What is the number of lines in the data that contain "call"? Respond with nothing else.

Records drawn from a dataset
════════════════

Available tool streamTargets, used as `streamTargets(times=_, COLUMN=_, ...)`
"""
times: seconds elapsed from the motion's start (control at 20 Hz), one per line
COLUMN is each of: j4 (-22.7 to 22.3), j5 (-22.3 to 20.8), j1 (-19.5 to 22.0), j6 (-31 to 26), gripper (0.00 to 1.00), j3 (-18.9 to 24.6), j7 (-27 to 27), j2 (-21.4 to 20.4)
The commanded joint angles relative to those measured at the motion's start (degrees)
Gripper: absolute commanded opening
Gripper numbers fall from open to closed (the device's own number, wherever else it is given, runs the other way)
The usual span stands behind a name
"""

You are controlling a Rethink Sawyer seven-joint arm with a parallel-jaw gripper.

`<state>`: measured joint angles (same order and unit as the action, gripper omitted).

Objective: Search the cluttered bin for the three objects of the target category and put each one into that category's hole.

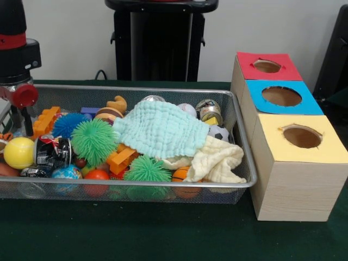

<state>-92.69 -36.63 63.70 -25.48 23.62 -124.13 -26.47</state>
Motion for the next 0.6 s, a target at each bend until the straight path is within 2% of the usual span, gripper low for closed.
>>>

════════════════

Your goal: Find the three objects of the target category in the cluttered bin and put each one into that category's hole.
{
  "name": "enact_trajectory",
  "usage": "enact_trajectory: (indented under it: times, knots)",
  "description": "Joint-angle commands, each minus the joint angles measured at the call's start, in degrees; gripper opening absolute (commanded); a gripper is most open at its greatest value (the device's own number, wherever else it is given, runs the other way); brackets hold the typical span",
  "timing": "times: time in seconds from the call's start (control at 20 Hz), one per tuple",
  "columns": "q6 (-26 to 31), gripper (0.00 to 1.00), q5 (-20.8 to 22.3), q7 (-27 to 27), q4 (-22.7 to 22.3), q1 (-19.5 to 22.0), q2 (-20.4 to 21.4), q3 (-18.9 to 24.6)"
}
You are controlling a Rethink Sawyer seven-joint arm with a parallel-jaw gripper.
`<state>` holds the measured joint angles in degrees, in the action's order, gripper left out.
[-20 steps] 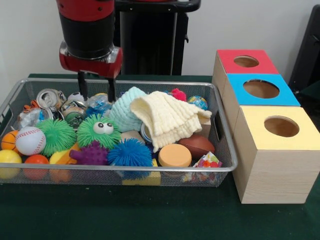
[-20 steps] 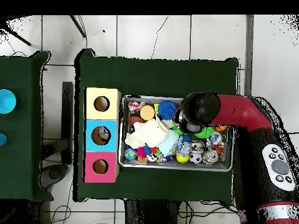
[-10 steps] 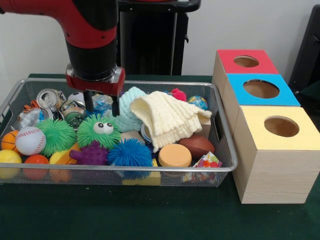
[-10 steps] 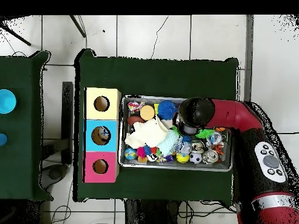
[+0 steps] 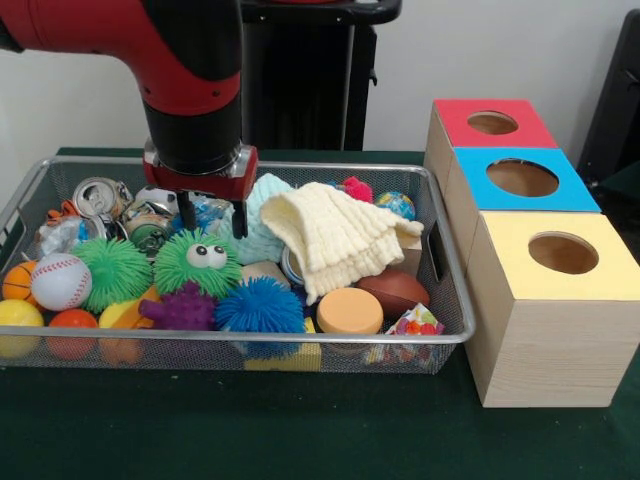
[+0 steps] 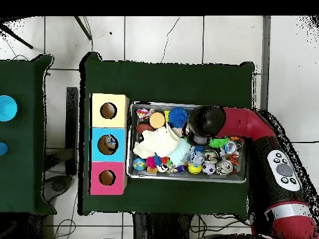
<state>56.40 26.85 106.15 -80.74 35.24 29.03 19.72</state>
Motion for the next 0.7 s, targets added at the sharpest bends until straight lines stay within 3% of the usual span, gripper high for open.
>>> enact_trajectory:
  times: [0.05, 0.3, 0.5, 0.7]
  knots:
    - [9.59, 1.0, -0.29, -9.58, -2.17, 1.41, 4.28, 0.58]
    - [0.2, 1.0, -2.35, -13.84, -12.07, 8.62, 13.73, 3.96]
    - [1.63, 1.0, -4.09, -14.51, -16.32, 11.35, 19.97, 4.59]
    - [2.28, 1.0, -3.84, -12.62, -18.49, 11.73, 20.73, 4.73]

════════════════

— Result —
2